Meski demikian, posisi yen masih lebih kuat dibandingkan level pada Juli. Intervensi terkoordinasi AS dan Jepang pada akhir bulan tersebut membantu menjauhkan yen dari level terendah sekitar 40 tahun di 163,99 per dolar AS yang tercatat pada 23 Juli.
Langkah BOJ tidak berdiri sendiri, melainkan bagian dari perubahan kondisi global yang memengaruhi kebijakan moneter, ketika sejumlah otoritas berupaya mengatasi dampak perang Iran. Federal Reserve (The Fed) menegaskan perubahan itu pada Rabu melalui kenaikan suku bunga pertamanya dalam tiga tahun, sekaligus memperkirakan kenaikan lain pada akhir tahun ini. Sementara itu, Bank Sentral Eropa (ECB) telah menaikkan suku bunga pekan lalu untuk kedua kalinya pada tahun ini.
Kenaikan terbaru di Jepang menandai untuk pertama kalinya BOJ, The Fed, dan ECB menaikkan biaya pinjaman pada bulan yang sama. Langkah serentak tersebut menunjukkan sejauh mana BOJ telah beranjak dari statusnya sebagai bank sentral yang selama ini menyimpang dari arus kebijakan moneter global.
Faktor Washington turut memperkuat ekspektasi. Kenaikan ini tidak terlalu mengejutkan setelah serangkaian pernyataan Menteri Keuangan AS Scott Bessent yang berulang kali mendesak Jepang menaikkan suku bunga, sehingga keputusan tersebut hampir sepenuhnya telah diperhitungkan pasar pada awal September.

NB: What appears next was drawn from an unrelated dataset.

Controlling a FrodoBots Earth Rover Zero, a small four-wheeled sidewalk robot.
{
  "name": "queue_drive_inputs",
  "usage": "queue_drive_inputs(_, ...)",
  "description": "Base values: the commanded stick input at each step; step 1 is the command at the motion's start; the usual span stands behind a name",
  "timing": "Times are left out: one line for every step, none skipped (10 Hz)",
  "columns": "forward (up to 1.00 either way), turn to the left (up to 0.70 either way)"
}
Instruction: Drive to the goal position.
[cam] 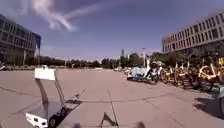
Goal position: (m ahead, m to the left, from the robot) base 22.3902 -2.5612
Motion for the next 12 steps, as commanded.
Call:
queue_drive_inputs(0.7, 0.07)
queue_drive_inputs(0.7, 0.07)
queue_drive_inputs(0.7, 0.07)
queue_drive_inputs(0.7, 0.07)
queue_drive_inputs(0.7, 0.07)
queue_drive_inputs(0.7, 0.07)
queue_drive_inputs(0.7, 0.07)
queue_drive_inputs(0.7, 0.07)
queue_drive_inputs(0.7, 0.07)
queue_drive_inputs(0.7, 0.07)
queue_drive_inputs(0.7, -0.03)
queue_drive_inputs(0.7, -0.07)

Dalam pertemuan tatap muka dengan Ueda di North Carolina bulan lalu, Bessent "menyatakan dukungan kuat" terhadap langkah tegas Jepang untuk mengatasi pelemahan yen, menurut Departemen Keuangan AS.

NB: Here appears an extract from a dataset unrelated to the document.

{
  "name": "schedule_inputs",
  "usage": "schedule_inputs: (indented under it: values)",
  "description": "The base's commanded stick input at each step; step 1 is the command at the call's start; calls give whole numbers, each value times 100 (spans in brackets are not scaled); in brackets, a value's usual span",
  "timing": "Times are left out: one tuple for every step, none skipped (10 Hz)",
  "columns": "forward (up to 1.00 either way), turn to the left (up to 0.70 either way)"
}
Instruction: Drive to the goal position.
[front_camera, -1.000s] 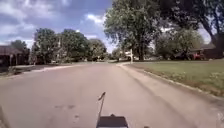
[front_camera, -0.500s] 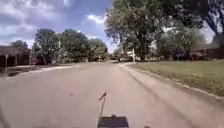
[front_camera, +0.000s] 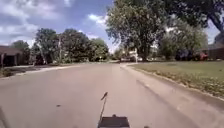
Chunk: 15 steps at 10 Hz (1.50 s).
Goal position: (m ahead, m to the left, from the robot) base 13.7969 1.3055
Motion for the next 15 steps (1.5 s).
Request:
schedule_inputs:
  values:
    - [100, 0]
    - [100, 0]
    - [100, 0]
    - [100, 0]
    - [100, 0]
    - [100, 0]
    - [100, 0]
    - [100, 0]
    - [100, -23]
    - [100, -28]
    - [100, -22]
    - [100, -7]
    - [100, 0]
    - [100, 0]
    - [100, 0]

BOJ kembali menegaskan pihaknya akan terus menaikkan suku bunga apabila prospek ekonomi dan harga sesuai dengan perkiraan. Dengan level 1,25%, suku bunga kebijakan BOJ untuk pertama kalinya berada dalam kisaran bawah estimasi bank sentral terhadap suku bunga netral, yakni tingkat yang dianggap tidak mendorong maupun membatasi aktivitas ekonomi.
Tekanan inflasi menjadi latar utama pengetatan ini. Indikator utama inflasi Jepang bertahan di atas 2% selama empat tahun berturut-turut hingga 2025, dan BOJ memperkirakan laju tersebut akan tetap berada di atas targetnya dalam beberapa tahun mendatang.
Meski data yang dirilis Jumat sebelumnya menunjukkan inflasi inti sedikit melambat pada Agustus, sebagian akibat distorsi dari subsidi, para analis justru memperkirakan kenaikan harga akan menguat hingga mendekati 3% pada awal tahun depan.